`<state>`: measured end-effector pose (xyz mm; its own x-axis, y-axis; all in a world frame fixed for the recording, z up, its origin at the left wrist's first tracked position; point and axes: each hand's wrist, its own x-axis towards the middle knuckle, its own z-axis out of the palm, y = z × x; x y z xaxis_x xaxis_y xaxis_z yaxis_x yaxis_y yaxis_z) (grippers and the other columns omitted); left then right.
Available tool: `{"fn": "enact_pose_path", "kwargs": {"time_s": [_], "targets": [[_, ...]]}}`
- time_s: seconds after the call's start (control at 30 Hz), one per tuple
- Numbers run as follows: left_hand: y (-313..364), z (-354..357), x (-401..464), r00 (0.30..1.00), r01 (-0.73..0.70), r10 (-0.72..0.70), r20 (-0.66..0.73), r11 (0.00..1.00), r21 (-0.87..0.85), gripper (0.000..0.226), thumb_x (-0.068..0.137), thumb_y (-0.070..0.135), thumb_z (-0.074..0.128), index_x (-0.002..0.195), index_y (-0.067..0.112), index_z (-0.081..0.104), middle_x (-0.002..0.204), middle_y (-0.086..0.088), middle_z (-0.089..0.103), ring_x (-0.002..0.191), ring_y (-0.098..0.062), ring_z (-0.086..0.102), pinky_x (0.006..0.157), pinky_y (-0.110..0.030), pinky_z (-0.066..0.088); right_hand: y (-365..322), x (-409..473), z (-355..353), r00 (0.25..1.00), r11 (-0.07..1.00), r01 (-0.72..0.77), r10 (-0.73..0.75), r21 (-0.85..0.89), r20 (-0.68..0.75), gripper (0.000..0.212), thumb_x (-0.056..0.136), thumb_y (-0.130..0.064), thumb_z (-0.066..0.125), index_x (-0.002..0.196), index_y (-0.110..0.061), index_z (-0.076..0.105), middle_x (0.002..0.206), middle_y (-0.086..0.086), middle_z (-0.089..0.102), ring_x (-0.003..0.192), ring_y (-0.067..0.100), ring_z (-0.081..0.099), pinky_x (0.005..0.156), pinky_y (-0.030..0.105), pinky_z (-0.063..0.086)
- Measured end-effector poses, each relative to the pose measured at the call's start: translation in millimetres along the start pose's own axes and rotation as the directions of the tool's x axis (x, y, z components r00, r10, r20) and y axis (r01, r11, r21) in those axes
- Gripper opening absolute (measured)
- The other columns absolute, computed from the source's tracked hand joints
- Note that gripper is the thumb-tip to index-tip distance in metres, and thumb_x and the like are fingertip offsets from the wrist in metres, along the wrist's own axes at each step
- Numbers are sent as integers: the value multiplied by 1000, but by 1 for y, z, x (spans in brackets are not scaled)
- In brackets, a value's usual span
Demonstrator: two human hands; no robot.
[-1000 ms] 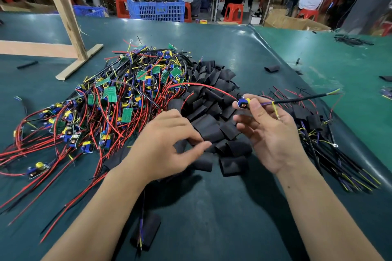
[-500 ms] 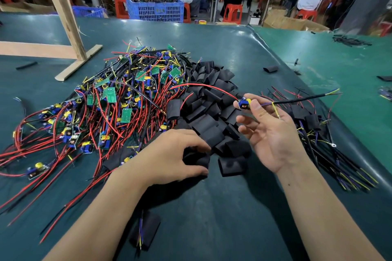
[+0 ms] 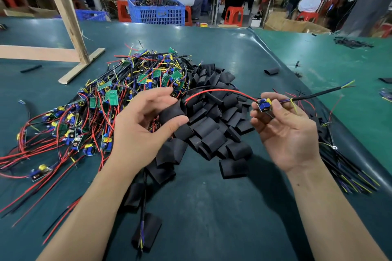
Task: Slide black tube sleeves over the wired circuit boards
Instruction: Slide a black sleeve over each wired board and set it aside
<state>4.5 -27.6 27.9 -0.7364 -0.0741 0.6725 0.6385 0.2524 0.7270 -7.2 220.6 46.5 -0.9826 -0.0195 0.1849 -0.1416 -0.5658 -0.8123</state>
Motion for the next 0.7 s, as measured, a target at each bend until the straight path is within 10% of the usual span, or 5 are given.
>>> {"fn": "enact_pose_path", "kwargs": {"time_s": [0.7], "targets": [[-4,-2,0,994,-91,87,-64,994,-63,33,79,21,78,108,22,63,108,12,67,100,-17,67,91,-28,51,7,3,-5,998,990,59,-58,-131,13,19,81,-7,54,81,-11,73,76,8,67,69,24,68,61,28,57]]}}
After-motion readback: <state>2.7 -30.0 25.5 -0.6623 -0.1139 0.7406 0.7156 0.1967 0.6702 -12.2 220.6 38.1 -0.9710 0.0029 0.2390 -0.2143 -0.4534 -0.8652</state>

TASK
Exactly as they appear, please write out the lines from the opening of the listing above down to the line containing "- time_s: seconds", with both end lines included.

ANSWER SPACE
`<state>`: measured end-effector pose (xyz mm; its own x-axis, y-axis; all in a world frame fixed for the recording, z up, its origin at the left wrist's first tracked position; point and axes: each hand's wrist, its own x-axis towards the middle knuckle, its own z-axis out of the palm, y = z × x; x y z xaxis_x xaxis_y xaxis_z yaxis_x yaxis_y yaxis_z) (grippers and the other columns omitted); left then right.
Available tool: `{"fn": "enact_pose_path", "kwargs": {"time_s": [_], "targets": [[_, ...]]}}`
- time_s: seconds after the call's start (control at 30 Hz), one per tuple

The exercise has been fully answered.